My milk didn't come either, they ended up putting me on a brest pump, told me to do 25 mins on each boob with hind sight I know that is terrible advice!! Nothing came out!! After that and trying to get JT latched on later through the day my nipples started bleeding and I felt it was totally wrong to put a bleeding nipple in to a new borns mouth. So I stopped for 24 hour to heal and by then she had had some fomular and I was told she was getting jaundice so had to be fed every 2 hrs, that was that.

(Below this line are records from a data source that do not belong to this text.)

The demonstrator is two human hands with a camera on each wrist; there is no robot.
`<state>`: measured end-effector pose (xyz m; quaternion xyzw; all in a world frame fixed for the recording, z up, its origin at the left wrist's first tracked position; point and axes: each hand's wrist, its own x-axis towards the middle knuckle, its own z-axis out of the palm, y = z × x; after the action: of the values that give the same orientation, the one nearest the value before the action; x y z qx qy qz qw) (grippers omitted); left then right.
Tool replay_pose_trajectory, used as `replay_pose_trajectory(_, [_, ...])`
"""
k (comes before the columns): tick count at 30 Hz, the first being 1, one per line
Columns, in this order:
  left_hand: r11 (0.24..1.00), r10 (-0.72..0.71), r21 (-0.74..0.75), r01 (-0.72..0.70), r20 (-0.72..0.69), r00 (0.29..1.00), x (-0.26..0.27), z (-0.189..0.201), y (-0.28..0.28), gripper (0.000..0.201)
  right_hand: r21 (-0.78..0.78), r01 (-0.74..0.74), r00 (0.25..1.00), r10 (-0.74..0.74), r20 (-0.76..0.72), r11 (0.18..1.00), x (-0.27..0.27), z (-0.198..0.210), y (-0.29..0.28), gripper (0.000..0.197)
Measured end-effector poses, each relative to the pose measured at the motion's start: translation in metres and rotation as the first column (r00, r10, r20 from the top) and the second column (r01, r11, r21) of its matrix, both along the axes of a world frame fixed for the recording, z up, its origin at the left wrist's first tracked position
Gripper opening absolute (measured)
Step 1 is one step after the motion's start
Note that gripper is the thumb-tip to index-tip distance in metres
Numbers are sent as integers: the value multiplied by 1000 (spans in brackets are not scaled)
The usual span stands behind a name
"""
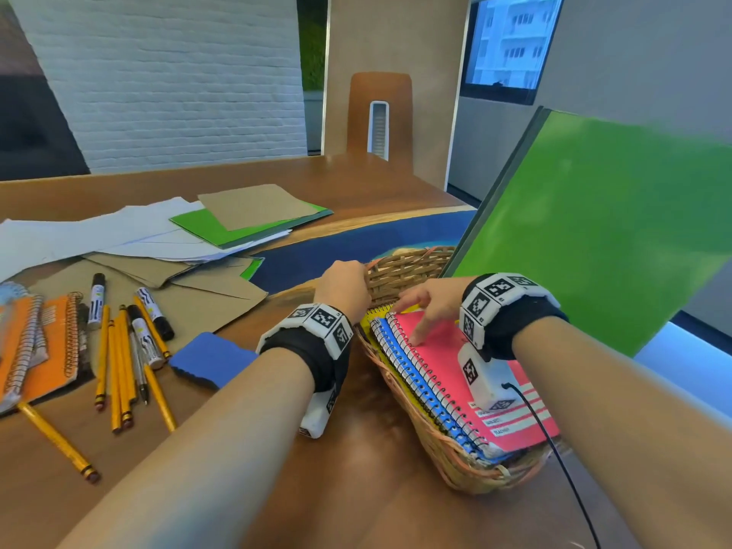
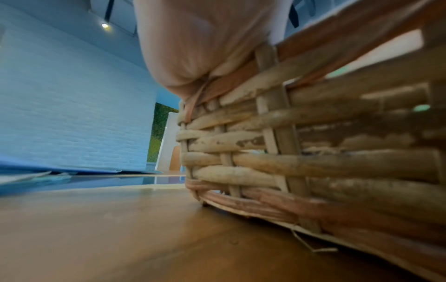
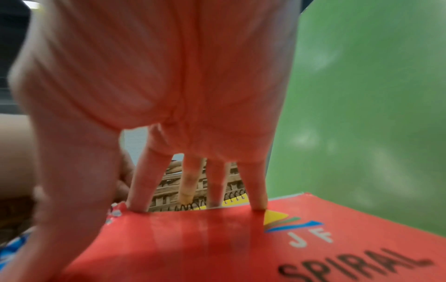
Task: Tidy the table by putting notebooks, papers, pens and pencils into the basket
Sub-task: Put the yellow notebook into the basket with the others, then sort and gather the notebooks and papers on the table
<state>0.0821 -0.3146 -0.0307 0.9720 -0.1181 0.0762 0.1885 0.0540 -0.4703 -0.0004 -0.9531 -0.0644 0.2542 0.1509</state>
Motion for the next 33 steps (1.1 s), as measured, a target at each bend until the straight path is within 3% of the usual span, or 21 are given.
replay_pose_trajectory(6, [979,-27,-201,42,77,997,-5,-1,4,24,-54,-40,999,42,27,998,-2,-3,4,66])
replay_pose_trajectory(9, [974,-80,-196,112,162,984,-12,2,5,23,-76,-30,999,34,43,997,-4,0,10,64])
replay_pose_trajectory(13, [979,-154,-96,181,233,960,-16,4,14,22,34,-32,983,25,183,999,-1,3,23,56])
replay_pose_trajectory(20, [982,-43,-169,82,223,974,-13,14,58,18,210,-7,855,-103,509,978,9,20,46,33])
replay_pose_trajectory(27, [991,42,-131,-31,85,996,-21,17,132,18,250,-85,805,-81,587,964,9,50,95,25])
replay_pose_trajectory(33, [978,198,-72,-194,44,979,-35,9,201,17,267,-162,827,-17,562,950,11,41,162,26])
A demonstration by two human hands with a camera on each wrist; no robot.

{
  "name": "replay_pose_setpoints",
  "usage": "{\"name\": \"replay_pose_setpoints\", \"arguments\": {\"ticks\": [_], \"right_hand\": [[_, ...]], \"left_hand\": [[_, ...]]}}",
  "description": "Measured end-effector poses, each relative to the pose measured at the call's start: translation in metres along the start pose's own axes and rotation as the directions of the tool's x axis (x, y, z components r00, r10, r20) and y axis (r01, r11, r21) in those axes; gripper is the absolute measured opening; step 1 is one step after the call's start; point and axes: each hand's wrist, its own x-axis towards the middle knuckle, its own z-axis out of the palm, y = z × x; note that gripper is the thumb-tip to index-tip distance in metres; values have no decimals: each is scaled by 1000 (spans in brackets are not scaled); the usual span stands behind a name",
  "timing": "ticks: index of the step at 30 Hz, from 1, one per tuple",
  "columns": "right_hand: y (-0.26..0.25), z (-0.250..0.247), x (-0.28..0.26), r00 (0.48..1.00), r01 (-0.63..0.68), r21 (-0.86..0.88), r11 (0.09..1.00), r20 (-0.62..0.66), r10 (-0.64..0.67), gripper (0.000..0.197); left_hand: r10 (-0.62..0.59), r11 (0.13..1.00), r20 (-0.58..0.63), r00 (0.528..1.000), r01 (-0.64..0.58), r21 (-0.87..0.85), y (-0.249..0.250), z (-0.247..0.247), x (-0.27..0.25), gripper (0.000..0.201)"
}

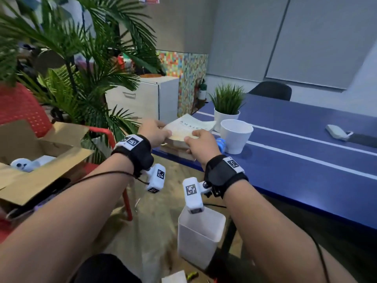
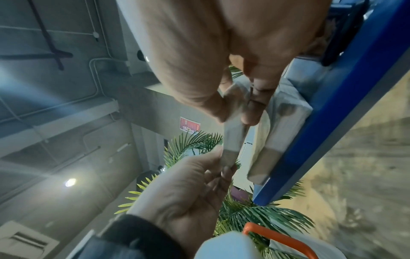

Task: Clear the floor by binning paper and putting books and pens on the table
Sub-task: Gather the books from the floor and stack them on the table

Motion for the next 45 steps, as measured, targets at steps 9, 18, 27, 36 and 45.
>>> {"name": "replay_pose_setpoints", "arguments": {"ticks": [9,18,27,36,45], "right_hand": [[9,-7,-40,985,136,-333,933,-57,-164,51],[23,-2,-53,958,271,-654,706,111,-265,45],[25,-4,-52,948,284,-648,706,78,-310,38],[32,-3,-53,943,292,-637,714,68,-325,43],[72,-5,-84,845,449,-541,711,0,-534,19]], "left_hand": [[145,956,7,989,-142,257,-24,9,-12,35],[270,882,-2,963,-247,403,-36,8,-19,39],[283,873,-16,959,-250,418,-38,13,-15,38],[280,869,-16,960,-247,429,-38,14,-13,41],[406,857,-263,875,-265,442,-37,28,-72,40]]}}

I'm seeing my MW today to write my birth plan/plans for this next baby (I'm 30 weeks) I have asked her if I could write 2. One for a VBAC and one if it ends up in a section. That way I'll get to say what I want. I have no idea how they approach a VBAC and what they will let me do, but this time I'm definatly going to have my say!

I know it's really hard not to angry, but use your experience to talk to other Mum's expecting and you've done the right thing speaking up at your 6 week check. Keep talking it through and if you might consider doing again one day use this to write your next birth plan as I am.